Tim Colon of Island Bee Co. got started in beekeeping because one of the cabinetmakers he worked with had hives. He started doing it at home, and his kids would sell the honey on the street. In 1999, Tim and his wife Tricia took over a farmer’s market stand from beekeeper Neil Flynn. Now it’s a thriving family business that keeps him busy full-time for much of the year. Tim has about 80 hives around the Island, and is hoping to add more, but not too many. Even though he’s been keeping bees for decades, there’s always more to learn. He is currently one of 200 beekeepers in New England in a program run by Penn State University, to learn about queen rearing and artificial insemination of bees. The group meets online every other week for an hour, with guest speakers. 

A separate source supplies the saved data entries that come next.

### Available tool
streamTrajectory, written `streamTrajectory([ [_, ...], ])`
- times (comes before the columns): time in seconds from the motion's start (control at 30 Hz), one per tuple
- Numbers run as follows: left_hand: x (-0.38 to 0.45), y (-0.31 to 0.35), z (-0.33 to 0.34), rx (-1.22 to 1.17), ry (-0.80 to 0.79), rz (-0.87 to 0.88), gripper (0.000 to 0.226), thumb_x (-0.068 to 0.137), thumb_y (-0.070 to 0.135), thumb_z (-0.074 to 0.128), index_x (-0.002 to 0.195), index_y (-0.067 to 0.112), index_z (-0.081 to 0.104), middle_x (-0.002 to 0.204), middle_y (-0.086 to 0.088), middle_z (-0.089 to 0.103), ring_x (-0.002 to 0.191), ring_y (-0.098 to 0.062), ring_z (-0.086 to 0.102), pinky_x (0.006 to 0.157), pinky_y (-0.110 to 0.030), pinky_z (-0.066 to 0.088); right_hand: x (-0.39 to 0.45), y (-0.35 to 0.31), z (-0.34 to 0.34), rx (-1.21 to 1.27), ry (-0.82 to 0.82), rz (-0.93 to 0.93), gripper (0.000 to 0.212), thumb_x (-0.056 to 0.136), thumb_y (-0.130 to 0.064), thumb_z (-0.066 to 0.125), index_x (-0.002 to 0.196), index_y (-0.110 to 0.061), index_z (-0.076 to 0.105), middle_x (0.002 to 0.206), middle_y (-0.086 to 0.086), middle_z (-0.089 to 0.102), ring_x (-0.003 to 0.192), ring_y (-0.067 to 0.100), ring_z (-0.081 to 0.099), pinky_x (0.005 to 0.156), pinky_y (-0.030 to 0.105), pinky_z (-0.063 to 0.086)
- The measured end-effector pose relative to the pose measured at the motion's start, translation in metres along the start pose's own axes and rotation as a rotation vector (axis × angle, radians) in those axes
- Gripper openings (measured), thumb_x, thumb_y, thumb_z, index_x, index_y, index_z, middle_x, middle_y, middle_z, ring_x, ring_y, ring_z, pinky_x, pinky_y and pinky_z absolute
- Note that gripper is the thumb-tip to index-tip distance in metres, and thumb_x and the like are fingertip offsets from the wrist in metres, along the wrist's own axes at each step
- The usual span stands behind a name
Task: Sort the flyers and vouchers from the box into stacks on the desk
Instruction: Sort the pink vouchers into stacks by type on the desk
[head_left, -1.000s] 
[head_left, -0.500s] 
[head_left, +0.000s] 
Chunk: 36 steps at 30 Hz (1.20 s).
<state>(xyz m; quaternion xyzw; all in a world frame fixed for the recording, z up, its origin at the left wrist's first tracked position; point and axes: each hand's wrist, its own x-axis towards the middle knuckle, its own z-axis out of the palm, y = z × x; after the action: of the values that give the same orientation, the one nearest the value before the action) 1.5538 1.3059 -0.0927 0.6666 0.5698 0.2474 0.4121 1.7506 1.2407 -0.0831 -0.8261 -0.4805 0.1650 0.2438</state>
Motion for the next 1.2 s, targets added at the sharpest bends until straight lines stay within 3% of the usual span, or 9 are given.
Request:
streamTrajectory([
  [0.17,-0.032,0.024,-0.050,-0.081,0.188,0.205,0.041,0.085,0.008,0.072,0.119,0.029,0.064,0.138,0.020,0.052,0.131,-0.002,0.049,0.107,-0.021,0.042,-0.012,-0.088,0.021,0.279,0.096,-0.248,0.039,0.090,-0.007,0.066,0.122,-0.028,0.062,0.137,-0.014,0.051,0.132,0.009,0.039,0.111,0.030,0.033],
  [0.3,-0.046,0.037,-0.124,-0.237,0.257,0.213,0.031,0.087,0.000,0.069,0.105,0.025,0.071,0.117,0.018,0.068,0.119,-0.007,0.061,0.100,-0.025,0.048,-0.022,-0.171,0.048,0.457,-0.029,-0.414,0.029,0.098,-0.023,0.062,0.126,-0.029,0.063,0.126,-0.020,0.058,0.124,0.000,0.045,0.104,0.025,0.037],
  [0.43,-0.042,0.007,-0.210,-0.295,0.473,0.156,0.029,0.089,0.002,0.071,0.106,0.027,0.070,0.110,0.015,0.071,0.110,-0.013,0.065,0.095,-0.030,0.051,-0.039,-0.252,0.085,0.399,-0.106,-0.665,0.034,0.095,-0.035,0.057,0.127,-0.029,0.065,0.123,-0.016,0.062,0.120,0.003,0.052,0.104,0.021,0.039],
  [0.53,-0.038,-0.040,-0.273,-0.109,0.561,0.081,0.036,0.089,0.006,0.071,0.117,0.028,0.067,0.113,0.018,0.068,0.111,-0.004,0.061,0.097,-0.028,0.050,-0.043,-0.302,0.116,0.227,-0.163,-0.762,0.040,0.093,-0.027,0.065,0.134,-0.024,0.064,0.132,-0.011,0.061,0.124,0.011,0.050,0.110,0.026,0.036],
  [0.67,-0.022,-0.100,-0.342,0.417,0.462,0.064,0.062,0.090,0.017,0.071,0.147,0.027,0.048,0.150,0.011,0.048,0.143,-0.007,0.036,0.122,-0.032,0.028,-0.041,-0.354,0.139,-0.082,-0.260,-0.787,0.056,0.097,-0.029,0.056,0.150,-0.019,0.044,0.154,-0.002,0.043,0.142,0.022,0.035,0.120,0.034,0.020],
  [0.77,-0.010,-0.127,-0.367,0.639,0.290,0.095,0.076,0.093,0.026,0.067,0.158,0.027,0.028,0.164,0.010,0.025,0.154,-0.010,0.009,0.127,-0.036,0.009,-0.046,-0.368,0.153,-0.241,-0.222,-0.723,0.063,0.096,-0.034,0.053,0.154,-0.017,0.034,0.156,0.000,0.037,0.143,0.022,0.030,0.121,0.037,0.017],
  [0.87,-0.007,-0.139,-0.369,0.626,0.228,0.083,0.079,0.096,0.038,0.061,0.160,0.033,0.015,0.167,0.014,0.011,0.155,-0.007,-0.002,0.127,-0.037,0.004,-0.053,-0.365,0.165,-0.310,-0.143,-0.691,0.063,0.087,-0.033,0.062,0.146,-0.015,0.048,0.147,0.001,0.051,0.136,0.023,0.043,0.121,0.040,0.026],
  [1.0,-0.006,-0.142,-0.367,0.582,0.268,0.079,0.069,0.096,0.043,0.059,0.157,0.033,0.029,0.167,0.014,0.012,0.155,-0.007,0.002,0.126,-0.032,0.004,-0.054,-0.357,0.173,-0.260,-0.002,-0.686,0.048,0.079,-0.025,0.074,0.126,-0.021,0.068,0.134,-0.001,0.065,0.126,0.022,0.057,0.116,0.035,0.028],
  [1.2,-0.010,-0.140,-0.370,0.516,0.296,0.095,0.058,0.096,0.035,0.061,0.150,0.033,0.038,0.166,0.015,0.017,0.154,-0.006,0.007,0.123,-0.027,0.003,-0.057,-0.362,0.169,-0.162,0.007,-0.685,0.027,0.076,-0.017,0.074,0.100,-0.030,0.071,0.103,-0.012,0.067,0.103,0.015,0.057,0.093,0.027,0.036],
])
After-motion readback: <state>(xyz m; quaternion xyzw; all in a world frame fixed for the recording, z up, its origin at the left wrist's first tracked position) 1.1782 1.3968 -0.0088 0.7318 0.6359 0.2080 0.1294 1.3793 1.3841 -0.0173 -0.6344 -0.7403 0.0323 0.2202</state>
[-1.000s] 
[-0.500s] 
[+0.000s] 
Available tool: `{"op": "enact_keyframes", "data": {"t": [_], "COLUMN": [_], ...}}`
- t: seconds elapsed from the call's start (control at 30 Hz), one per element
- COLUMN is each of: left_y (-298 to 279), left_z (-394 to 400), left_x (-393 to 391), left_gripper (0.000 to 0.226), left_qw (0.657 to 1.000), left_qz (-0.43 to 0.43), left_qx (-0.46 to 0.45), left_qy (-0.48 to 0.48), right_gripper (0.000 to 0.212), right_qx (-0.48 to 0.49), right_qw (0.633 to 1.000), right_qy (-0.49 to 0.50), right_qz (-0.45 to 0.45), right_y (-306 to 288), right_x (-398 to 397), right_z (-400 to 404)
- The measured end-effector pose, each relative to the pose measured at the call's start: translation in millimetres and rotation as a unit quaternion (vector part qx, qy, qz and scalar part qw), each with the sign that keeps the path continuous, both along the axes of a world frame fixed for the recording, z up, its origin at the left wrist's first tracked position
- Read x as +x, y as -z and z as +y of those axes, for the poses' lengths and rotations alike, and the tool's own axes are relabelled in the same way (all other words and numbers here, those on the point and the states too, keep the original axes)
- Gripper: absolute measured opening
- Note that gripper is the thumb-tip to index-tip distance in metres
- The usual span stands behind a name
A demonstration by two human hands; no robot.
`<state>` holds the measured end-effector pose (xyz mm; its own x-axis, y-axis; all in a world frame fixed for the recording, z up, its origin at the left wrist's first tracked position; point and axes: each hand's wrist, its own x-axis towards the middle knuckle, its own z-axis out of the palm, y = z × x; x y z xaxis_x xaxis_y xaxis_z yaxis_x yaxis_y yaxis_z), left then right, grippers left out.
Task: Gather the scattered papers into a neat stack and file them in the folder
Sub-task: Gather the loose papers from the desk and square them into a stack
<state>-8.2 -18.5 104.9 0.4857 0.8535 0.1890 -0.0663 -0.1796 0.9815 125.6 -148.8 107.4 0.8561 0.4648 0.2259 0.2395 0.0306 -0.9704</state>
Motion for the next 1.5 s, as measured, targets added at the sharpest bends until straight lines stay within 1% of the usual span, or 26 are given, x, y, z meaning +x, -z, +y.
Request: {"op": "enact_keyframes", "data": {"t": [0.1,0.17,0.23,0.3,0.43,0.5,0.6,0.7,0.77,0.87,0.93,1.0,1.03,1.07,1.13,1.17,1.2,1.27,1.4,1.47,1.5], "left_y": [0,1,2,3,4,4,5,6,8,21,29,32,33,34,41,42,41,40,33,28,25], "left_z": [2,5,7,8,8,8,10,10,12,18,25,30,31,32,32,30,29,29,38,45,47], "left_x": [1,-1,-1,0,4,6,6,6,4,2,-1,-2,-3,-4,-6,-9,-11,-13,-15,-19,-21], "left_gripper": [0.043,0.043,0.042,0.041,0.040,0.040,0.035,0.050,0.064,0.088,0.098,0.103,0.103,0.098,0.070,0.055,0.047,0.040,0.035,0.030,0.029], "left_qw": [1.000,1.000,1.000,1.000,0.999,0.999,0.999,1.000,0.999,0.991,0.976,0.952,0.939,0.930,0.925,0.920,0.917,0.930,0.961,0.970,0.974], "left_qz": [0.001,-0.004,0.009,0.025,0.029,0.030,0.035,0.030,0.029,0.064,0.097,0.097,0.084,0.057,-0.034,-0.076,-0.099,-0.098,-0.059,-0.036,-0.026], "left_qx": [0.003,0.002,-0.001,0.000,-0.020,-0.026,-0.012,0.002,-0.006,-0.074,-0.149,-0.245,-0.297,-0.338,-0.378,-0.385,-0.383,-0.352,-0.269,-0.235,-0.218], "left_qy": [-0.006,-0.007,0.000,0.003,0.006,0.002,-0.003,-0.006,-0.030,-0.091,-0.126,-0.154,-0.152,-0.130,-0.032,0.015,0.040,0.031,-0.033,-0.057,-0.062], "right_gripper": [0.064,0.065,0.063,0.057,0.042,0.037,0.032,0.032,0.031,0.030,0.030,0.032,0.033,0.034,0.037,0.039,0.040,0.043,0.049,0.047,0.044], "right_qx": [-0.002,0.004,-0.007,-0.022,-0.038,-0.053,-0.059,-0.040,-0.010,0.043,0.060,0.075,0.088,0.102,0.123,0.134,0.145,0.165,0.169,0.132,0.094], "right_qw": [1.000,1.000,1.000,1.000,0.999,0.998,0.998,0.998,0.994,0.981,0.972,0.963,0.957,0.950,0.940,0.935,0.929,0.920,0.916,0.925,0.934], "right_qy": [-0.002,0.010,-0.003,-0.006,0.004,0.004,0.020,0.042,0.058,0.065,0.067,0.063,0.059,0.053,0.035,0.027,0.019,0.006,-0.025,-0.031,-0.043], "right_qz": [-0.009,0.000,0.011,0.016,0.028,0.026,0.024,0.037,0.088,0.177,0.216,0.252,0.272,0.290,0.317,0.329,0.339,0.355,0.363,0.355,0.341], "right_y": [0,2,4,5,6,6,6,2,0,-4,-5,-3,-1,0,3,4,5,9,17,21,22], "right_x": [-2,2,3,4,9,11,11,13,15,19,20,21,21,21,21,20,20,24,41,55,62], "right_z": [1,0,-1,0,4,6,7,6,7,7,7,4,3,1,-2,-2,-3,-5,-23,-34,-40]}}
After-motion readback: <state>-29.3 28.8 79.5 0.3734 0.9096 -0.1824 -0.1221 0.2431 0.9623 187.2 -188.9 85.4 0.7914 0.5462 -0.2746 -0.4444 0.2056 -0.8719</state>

Cooperation and continuing education are vital for all beekeepers. Nina and Juli are part of a small bee club that they call the Buzz Buddies, about eight Island beekeepers who help one another and learn together. They’ll get together to open up hives and see what’s happening in there, whether the brood cells are going to be drones or workers, if the hive looks healthy, and if it needs to be treated for mites. “A lot of information is passed back and forth, and it’s been great,” Juli says. They sometimes get together for honey tastings, and to physically help each other — a hive box that’s full of honey can weigh 40 to 50 pounds, so there’s some heavy lifting involved. 

Nina Gordon checking her hive. —Tina Miller

Ben Cabot joined a Plymouth-based beekeeping group, which he finds a great resource for knowledge and advice. When Garrison was a newer beekeeper, he had Kim Skyrm, the state apiary program coordinator, come to inspect his hives and make sure that he was on the right path, which he found very helpful. Recently he has helped to set up classes and hive inspections for Island beekeepers by the Massachusetts Department of Agriculture, through the M.V. Agricultural Society. 

Every beekeeper I spoke with stressed the importance of responsible beekeeping. “They need help,” Juli says. “If someone has an untended hive, that will spread disease.” Tim is even more adamant about responsible beekeeping: “People who don’t take care of their hives encourage the Varroa mite, which is a huge vector of disease, and spread the mite and its viruses to other bees,” he says. Nina likens the Varroa mite to ticks — not great in themselves, but most dangerous for the diseases they carry. An overpopulation of honeybees can threaten local pollinators, which can be a concern in highly populated areas.

Beekeeping isn’t for everyone — it takes work, there’s the risk of occasional stings, and some hives don’t make it through a winter, struggle to find food during a dry summer, or fall prey to mites or other pests. Then again, there’s the cheerful buzz of bees in the yard, and honey, lighter-colored in the spring, darker in the fall, taking on the flavors of the plant world, from light clover to rich chestnut, a spectrum of tastes that reflects the landscape all around.